The PCS Pension Calculator for Alpha, the new PCSPS
The PCS calculator provides an estimate of your future pension – that is the pension you will build up for your membership of the Principal Civil Service Pension Scheme (PCSPS) from 1 April, 2015 onwards.
This date is when the new Alpha section starts for most active members. It does not apply to those members of the existing arrangements whose status is ‘protected’ and, hence, are unable to join Alpha. Nor does it apply to members of the ‘partnership’ section, whose benefits are on a defined contribution basis.
The calculator provides a comparison of the old and new benefits, i.e. before and after the change, as follows:
- First, there is the pension you would have built up, had the changes not been made and, hence, you would have remained in the section of the PCSPS to which you belonged prior to 1 April 2015, i.e. Classic, Classic Plus, Premium or nuvos; and
- Secondly, there is the pension which you will now build up as a member of the new section, i.e. Alpha. For the limited group of older members who have 2 options about when they join Alpha, the calculator provides 2 figures.
The difference between the old and new figures is the reduction or, in some circumstances, the increase in your future pension that has been brought about by the change to Alpha for your future service.
The calculator does not deal with the pension you have already built up in the PCSPS prior to 1 April, 2015. My CSP will be providing members with a statement of those benefits in the normal way and these will be unaffected by the introduction of Alpha.
The calculator focuses on what will happen in the future
The estimate of your future pension is expressed as a percentage of your pay at your chosen retirement age. Of course, we don’t know what your pay will be at retirement, but to provide an idea of what this percentage means in real terms, it is applied to your current annual pay.
For members of the Classic section it is assumed, for the purposes of making a comparison on a like-for-like basis, that they will commute part of their Alpha pension to provide the same lump sum as that they would have received had they remained in the Classic section. The remaining pension from Alpha is then compared to the pension that would have been payable by the Classic section.

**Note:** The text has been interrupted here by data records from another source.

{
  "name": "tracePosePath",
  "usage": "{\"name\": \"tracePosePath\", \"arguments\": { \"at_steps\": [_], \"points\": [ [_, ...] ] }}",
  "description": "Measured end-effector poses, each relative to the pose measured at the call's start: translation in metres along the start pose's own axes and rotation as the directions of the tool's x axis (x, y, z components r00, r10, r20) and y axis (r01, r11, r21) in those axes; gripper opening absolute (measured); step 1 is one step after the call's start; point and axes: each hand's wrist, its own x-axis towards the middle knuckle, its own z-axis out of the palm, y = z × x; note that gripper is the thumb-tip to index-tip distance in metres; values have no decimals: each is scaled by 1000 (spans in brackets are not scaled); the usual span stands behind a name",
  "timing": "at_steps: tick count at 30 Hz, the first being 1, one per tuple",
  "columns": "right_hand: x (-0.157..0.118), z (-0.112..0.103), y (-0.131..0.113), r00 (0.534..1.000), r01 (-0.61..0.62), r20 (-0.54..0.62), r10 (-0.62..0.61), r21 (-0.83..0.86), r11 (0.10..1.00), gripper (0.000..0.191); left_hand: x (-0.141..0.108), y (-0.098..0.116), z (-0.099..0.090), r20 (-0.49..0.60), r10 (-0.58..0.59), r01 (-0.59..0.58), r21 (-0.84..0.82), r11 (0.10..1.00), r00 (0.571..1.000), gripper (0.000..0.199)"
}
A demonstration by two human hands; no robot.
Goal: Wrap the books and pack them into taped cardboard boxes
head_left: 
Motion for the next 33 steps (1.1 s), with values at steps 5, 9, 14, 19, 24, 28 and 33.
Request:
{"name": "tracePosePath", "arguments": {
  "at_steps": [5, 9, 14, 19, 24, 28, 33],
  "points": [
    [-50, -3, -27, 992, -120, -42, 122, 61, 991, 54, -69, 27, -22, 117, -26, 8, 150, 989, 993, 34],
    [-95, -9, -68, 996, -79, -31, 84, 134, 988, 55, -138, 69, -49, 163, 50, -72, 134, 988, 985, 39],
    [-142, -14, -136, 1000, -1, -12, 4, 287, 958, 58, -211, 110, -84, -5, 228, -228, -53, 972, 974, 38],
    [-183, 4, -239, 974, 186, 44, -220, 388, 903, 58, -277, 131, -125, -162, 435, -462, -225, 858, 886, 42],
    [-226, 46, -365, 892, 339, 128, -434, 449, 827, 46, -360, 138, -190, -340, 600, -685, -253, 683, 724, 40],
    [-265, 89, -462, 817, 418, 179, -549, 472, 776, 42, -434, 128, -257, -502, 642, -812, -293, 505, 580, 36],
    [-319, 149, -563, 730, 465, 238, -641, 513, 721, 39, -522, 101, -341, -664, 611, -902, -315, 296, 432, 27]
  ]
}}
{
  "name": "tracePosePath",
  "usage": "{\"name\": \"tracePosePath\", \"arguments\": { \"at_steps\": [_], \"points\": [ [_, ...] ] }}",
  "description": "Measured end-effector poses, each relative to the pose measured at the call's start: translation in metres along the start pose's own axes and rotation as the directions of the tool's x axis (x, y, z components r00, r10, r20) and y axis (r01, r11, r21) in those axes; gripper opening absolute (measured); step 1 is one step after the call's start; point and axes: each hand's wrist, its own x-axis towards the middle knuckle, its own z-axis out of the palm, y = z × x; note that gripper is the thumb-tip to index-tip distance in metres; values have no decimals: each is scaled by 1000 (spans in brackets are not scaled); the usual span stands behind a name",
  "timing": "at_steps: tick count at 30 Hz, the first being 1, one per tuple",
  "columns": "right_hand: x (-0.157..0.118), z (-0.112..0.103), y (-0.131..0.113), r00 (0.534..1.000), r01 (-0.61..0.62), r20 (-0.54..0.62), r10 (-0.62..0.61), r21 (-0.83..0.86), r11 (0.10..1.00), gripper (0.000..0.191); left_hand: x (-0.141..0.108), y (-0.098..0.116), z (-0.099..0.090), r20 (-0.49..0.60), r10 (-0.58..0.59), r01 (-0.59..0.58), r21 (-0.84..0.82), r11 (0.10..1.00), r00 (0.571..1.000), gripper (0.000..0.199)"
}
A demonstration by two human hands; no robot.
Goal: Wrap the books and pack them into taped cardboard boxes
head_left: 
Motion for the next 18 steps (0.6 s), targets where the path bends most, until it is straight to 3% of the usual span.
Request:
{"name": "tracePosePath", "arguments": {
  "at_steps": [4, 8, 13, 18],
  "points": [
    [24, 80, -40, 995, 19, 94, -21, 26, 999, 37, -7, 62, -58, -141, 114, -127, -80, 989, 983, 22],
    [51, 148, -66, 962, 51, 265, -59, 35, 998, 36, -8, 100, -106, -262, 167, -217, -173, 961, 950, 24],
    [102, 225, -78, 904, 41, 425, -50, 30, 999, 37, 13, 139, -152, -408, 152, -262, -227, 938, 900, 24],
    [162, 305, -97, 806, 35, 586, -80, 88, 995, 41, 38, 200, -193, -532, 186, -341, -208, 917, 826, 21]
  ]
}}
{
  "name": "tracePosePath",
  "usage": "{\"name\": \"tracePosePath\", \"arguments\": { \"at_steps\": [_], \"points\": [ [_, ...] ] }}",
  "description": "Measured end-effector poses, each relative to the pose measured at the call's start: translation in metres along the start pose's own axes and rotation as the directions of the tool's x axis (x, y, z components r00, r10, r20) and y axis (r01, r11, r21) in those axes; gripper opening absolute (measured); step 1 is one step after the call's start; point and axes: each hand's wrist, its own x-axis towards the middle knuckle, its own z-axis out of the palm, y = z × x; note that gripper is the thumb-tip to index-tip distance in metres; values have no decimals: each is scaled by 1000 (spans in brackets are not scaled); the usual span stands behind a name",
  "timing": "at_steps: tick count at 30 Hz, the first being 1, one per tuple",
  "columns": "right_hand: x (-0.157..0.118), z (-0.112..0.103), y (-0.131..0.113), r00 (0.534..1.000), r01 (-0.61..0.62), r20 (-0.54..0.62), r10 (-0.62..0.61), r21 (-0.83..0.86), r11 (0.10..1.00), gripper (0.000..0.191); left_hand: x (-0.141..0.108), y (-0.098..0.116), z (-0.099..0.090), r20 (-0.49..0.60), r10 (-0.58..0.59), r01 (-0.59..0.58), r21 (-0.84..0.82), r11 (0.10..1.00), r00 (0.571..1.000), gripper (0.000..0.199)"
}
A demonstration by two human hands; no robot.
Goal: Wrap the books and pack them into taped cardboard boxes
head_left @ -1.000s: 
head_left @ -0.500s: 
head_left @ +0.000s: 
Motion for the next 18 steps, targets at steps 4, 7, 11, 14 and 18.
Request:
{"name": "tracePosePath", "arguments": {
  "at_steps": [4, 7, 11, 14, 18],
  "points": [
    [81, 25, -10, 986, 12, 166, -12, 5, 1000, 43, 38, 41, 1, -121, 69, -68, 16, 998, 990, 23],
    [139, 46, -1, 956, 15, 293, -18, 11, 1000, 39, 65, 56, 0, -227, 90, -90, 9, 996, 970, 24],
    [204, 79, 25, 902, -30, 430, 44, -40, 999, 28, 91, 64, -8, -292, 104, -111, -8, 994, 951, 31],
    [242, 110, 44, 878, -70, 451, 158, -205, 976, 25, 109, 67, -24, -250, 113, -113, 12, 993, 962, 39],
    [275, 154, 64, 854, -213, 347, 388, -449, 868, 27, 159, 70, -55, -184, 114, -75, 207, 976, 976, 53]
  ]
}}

For members of the other sections the comparison is made of the pension that will accrue before any is commuted.
The calculator requires you to provide the following information about your individual circumstances:
- Your date of birth;
- Your current section of the PCSPS (i.e. Classic, Classic Plus, Premium or nuvos);
- Your current annual pensionable earnings (The full-time equivalent for current part-timers);
- The age at which you expect to take your PCSPS pension (This can be changed and the calculator allows you to choose any exact age from 60 to 70);
- An estimate, if applicable, of an expected period of part-time work (Only one period is allowed which will have to be an exact number of years.);
- Your estimate of future pay increases expressed in relation to increases in the Consumer Price Index. See below for more details.
The calculator is intended only for illustrative purposes and to provide a broad brush indication of the impact of the introduction of Alpha on your potential pension benefits for your future membership of the PCSPS. It should not be relied upon on its own for any decisions you might make about your future pension provision. You must consider whether you need any independent financial advice if you are considering any change in your pension arrangements.
The PCSPS is complex and it is inevitable that this calculator cannot cover every possible contingency. Some simplifications have had to be made and, hence, it should not be relied upon to provide an exact forecast of your future pension. It is intended to provide just a broad idea of what impact the introduction of Alpha will have on your future benefits.
In addition, the calculator does not take account of the impact on your pension of any of the following factors:
- What happens if you become an early leaver, i.e. you leave the scheme prior to the age at which you expect to take your pension;
- The special conditions that apply to a part of your pension, known as the Guaranteed Minimum Pensions (GMPs), to which you are entitled for membership of the PCSPS prior to 1997;
- Any entitlement based on payment of additional voluntary contributions (AVCs);
- Pensions sharing arrangements that may have been agreed if you are divorced;
- Any entitlement to non-standard benefits for particular groups of members;
- Changes in the actuarial factors that are applied on early and, in certain circumstances, late retirement;
- The impact on your benefits of the Annual Allowance or Lifetime Allowance limits.
Future Pay Increases
The results produced by the calculator depend to a large extent on your future pay increases, both in terms of your individual career progression and pay increases more generally. It also depends on future rates of inflation. The calculator assumes that there are 2 components to future pay increases, as follows:
- First, increases in line with your age, where it is assumed that these reflect the experience of the majority of civil servants; and
- Secondly, general increases in pay, compared to the Consumer Prices Index (CPI). The standard assumption by the scheme actuary where the standard assumption is that these will exceed the CPI by 3% per annum.
It must be stressed that these assumptions do not constitute a forecast by PCS. They are adopted simply to provide some consistency with the assumptions made by the scheme actuary for the most recent valuation of the PCSPS.
If you think that the standard assumptions are not appropriate, because you expect your own pay or pay more generally to go up either more or less than the standard assumptions, the calculator allows you to change the assumption. The calculator allows a range of assumptions between CPI and CPI plus 6%, with 1% steps. For example, if you expect to be promoted significantly over the period up to retirement you might use a higher assumption about future pay increases.